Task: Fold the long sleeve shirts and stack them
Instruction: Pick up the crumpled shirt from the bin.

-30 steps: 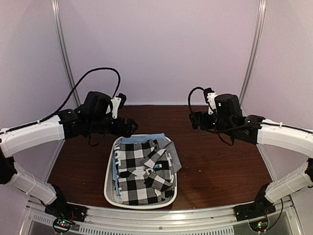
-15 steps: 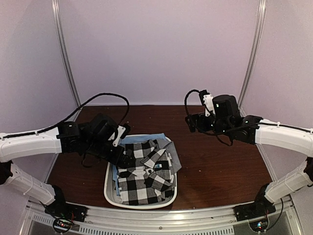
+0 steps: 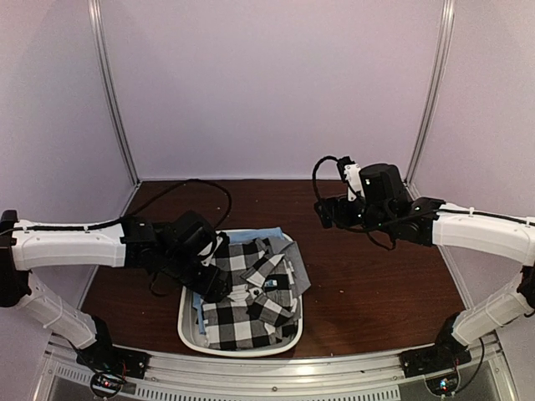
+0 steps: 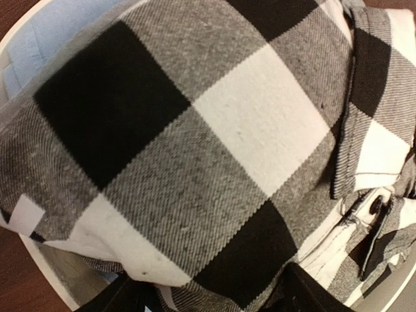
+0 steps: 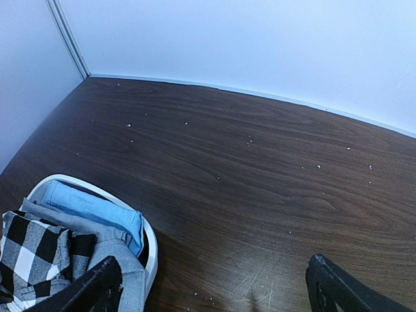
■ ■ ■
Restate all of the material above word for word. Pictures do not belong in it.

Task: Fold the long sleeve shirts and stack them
Instruction: Pick up the crumpled shirt from the bin.

-30 steps: 
-15 steps: 
+0 steps: 
+0 steps: 
+0 steps: 

The answer is finished.